» **TASK PROMPT**: The pictures are to be left out, and all remaining data is to be transcribed exactly as it appears.

» **DATA SEGMENT**:
-------------------------

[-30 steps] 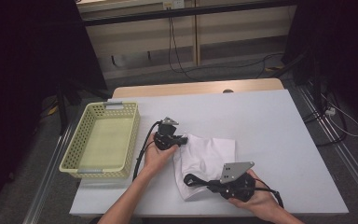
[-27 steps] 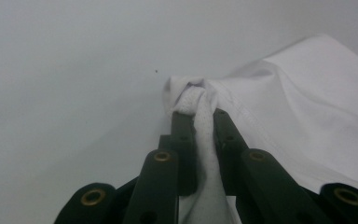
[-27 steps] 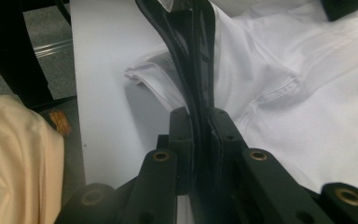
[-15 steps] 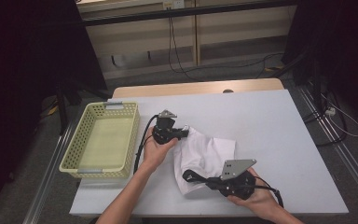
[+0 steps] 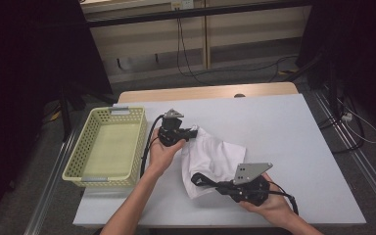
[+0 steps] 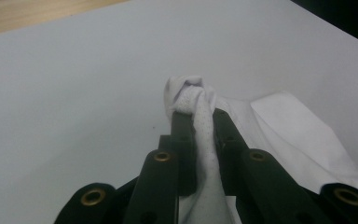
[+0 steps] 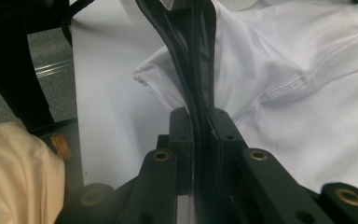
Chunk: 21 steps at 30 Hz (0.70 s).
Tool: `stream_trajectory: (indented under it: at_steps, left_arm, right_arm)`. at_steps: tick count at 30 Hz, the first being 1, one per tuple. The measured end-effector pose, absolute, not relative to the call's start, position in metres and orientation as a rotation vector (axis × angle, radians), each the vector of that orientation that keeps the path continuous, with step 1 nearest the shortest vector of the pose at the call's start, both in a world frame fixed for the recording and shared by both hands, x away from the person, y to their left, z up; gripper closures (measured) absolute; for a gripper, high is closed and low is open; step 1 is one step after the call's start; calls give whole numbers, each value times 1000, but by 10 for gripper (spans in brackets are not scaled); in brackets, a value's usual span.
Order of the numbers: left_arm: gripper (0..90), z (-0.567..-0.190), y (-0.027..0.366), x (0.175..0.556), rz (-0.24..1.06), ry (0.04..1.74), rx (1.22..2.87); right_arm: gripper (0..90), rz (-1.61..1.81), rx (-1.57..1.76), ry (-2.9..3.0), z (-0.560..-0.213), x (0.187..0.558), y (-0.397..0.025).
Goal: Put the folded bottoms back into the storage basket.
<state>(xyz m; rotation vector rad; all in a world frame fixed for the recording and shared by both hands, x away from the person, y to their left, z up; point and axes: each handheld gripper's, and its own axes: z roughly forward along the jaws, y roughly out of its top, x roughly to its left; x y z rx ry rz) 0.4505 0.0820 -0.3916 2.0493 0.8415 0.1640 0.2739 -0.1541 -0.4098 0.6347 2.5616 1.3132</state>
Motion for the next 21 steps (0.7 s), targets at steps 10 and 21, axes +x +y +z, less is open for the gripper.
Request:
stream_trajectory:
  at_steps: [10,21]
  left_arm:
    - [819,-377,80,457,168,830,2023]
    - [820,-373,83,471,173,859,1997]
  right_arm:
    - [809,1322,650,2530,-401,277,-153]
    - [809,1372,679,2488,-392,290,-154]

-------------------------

» **TASK SOLUTION**:
[-30 steps] 
[-27 steps] 
[-27 steps] 
[-15 steps] 
[+0 steps] 
[+0 steps] 
[+0 steps] 
Chunk: 21 steps at 30 Hz (0.70 s).
Tool: `stream_trajectory: (indented under it: at_steps, left_arm, right_arm)`. at_steps: tick count at 30 Hz, the first being 1, one per tuple. The measured end-effector pose, absolute, not relative to the call's start, position in metres and orientation as a rotation vector (axis × angle, radians), each the vector of that orientation that keeps the path continuous, with step 1 nearest the shortest vector of the pose at the call's start, both in a world frame fixed for the recording and shared by both hands, x away from the person, y to their left, z up; gripper closures (measured) absolute; for a gripper, high is closed and low is open; step 1 is one step after the call's start; calls give whole numbers, each value times 1000, but by 10 for gripper (spans in brackets are not scaled); in brackets, a value's usual span.
Order of the numbers: left_arm: gripper (0..90), z (-0.567..-0.190), y (-0.027..0.366), x (0.175..0.556), rz (-0.24..1.06), ry (0.04..1.74), rx (1.22..2.87); right_arm: gripper (0..90), rz (-1.61..1.81), rx (-1.57..1.76), ry (-2.9..3.0), z (-0.560..-0.213), x (0.187..0.558), y (-0.397..0.025).
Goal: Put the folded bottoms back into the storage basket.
<state>(xyz m; rotation vector rad; all in a world frame fixed for the recording and shared by both hands, x away from the person, y to their left, z up; point and axes: each handheld gripper's, and its own axes: z roughly forward along the jaws, y roughly out of its top, x roughly to its left; x y z rx ry rz) 0.4505 0.0820 -0.3916 2.0493 0.8415 0.1640 0.2739 -0.1541 -0.4098 0.6347 2.5616 1.3132</state>
Motion for the next 21 steps (0.7 s), targets at steps 10 and 21, axes +x +y +z, less is open for the gripper.
Request:
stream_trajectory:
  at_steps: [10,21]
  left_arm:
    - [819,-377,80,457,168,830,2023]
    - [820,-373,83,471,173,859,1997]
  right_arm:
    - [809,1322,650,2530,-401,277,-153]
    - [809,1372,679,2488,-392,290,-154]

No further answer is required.